Nyali Member of Parliament (MP) Mohammed Ali has criticized United Democratic Alliance (UDA) Secretary General Omar Hassan over recent remarks on loans and development.
In a strongly-worded statement issued on Friday, September 12, Ali denounced Hassan Omar’s comments as misguided and warned of their long-term consequences for Kenya’s fiscal health.
“Unbelievable Remarks by the so-called Secretary General of a Party we once held high hopes for!” Ali stated. “This is not the Politics of Economy, my friend, this is sheer Politics of Power. Kenyans Today and Their Generations to Come Will Remember You For It, and History Will Not Treat You Kindly. Power That’s Blind To People’s Plight is Bound To Diminish When People Rise. Maskini akipata Matako hulia Mbwata!”
The criticism stems from Hassan Omar’s recent public statements defending the government’s borrowing strategy, particularly in response to concerns raised by Kiharu MP Ndindi Nyoro about Kenya’s mounting debt burden.
Speaking at a public forum, Hassan Omar dismissed criticism of the government’s loan acquisition approach, noting that several stalled projects were now being worked on.
“All roads were halted. There was no development. Now they are being worked on. Then you hear Ndindi Nyoro saying we are taking too many loans.”
The UDA Secretary General further defended the borrowing strategy, adding that they also needed to develop their region.
“There are people who took loans and built one side of Kenya. So we will take loans and develop our side.”
Hassan Omar appeared to suggest that criticism of current borrowing was motivated by political considerations, specifically targeting former Budget Committee Chairperson Ndindi Nyoro.
“How come when it’s our turn for development, Ndindi now wants to scrutinize the loan take? This is because we removed him as the Budget Committee Chairperson.” He stated. “As long as we are in government, we will develop our side. Just because the development has started in Turkana, Kisii, and other places, you have an issue with loans taken for development. We will take these loans, and your children and our children will pay them together.”

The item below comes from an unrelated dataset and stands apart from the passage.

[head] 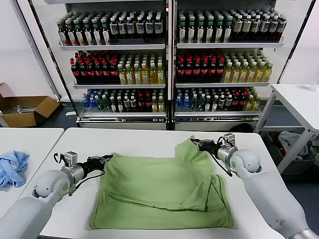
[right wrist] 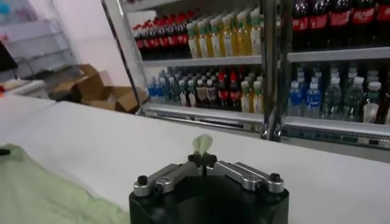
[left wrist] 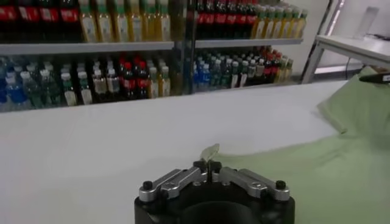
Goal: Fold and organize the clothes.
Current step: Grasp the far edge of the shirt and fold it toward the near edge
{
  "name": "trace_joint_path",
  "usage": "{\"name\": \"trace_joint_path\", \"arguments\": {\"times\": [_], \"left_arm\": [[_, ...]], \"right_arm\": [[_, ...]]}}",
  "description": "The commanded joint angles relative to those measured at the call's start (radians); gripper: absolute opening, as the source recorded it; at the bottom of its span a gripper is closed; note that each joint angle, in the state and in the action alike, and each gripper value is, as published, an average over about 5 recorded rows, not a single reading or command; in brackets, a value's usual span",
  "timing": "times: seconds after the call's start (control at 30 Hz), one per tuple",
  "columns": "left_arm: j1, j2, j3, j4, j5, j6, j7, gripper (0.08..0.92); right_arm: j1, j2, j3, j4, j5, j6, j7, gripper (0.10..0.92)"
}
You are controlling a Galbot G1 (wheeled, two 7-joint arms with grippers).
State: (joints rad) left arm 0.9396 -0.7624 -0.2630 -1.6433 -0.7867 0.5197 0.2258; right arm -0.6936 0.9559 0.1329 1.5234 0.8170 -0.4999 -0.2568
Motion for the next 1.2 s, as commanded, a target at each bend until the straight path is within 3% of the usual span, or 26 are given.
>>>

The controversy follows sustained criticism from Kiharu MP Ndindi Nyoro, who has raised alarm over the government’s increasing dependence on alternative borrowing mechanisms.
Speaking at a business expo in Nyeri County, Nyoro warned that the government’s use of securitisation amounts to disguised borrowing that could burden future generations.

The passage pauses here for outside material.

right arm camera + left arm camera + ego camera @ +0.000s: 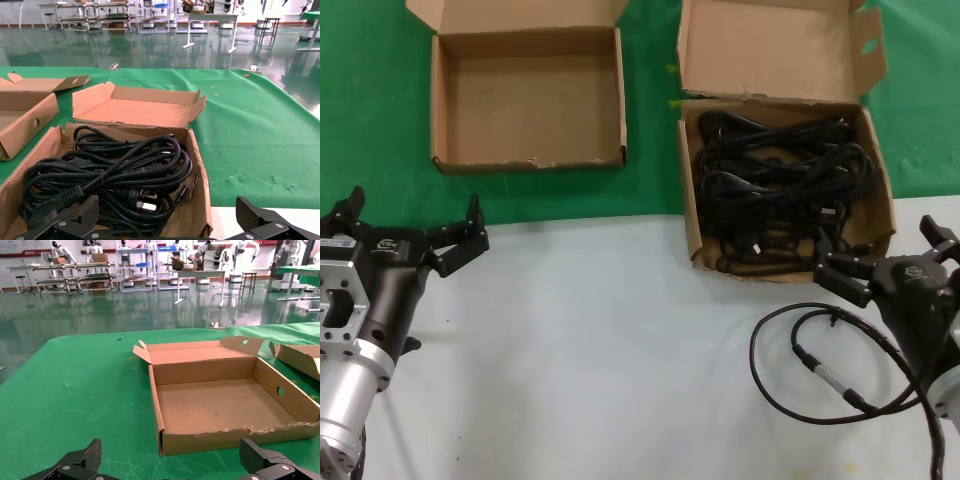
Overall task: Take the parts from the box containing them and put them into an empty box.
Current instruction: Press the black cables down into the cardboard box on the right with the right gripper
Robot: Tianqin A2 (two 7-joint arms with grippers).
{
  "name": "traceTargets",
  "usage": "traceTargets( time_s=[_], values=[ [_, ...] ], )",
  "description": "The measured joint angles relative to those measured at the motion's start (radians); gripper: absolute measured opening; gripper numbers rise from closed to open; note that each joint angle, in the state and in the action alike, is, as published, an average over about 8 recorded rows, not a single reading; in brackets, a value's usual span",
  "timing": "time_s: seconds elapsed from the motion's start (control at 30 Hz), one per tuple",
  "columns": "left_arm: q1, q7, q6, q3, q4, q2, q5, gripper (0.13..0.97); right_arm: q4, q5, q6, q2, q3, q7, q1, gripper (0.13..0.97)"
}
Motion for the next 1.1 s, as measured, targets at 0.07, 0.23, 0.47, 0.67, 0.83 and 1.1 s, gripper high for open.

The former Budget Committee Chairperson questioned the wisdom of using fuel levies and road maintenance funds as collateral for monthly borrowing of up to KSh 100 billion.

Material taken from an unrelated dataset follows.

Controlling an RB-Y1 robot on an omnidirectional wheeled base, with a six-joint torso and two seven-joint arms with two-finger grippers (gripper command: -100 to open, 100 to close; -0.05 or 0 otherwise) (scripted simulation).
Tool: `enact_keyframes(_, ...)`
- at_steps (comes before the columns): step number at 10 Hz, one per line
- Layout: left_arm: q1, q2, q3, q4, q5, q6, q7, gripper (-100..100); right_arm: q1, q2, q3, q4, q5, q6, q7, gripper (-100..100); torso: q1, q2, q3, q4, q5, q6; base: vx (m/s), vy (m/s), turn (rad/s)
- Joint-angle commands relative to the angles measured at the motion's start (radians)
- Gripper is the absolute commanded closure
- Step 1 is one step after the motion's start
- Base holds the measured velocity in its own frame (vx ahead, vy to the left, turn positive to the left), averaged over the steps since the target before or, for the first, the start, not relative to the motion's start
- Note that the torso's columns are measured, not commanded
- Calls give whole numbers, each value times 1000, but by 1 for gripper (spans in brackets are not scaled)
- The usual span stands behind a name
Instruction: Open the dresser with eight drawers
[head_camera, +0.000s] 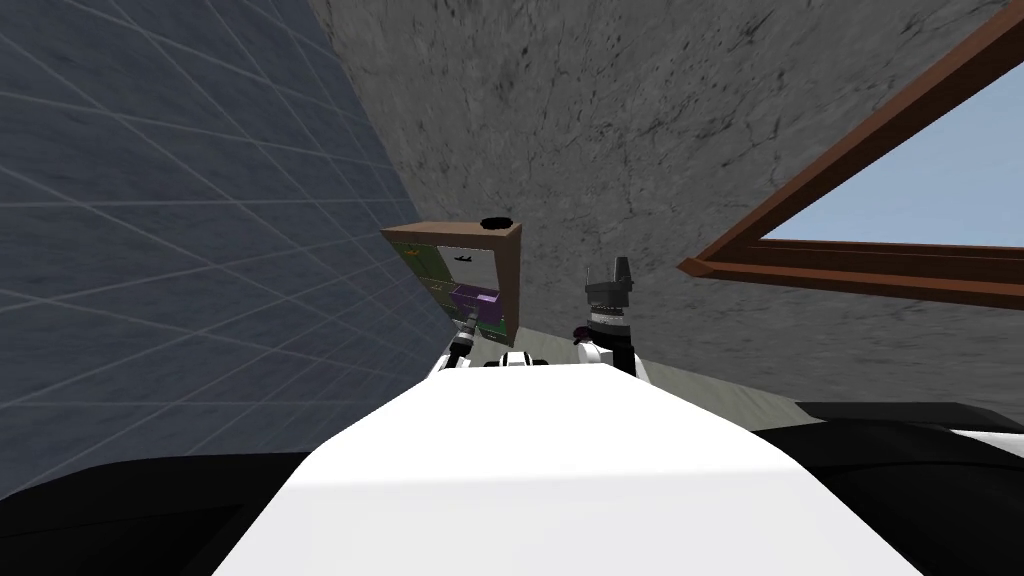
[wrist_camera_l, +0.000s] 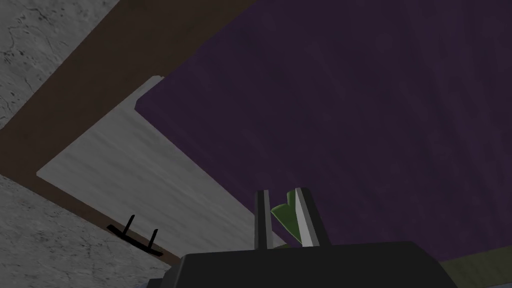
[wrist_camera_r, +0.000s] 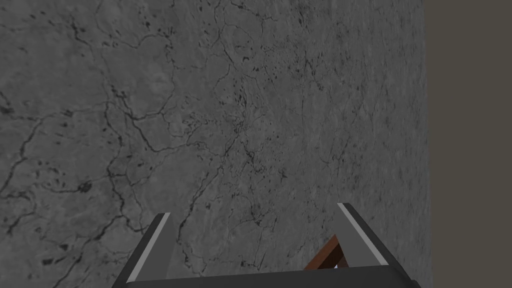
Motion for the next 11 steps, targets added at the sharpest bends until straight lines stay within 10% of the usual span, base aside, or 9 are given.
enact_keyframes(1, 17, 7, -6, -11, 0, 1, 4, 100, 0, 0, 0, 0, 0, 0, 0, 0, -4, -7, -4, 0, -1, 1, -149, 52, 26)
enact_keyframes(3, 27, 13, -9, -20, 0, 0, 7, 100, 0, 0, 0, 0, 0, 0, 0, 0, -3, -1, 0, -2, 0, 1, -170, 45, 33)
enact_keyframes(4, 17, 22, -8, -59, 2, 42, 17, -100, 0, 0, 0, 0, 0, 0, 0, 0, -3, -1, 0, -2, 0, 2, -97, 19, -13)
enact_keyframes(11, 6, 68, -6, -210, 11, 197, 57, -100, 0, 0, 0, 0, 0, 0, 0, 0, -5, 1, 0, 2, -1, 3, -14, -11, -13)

He argued that such financial strategies avoid addressing underlying fiscal management problems while creating long-term obligations without proper parliamentary oversight.
Nyoro’s concerns are underscored by Kenya’s current public debt situation, over KSh 12.1 trillion.
The MP has particularly criticized securitised bonds and deals backed by road levies, arguing they lock Kenya into financial commitments through inadequate transparency mechanisms.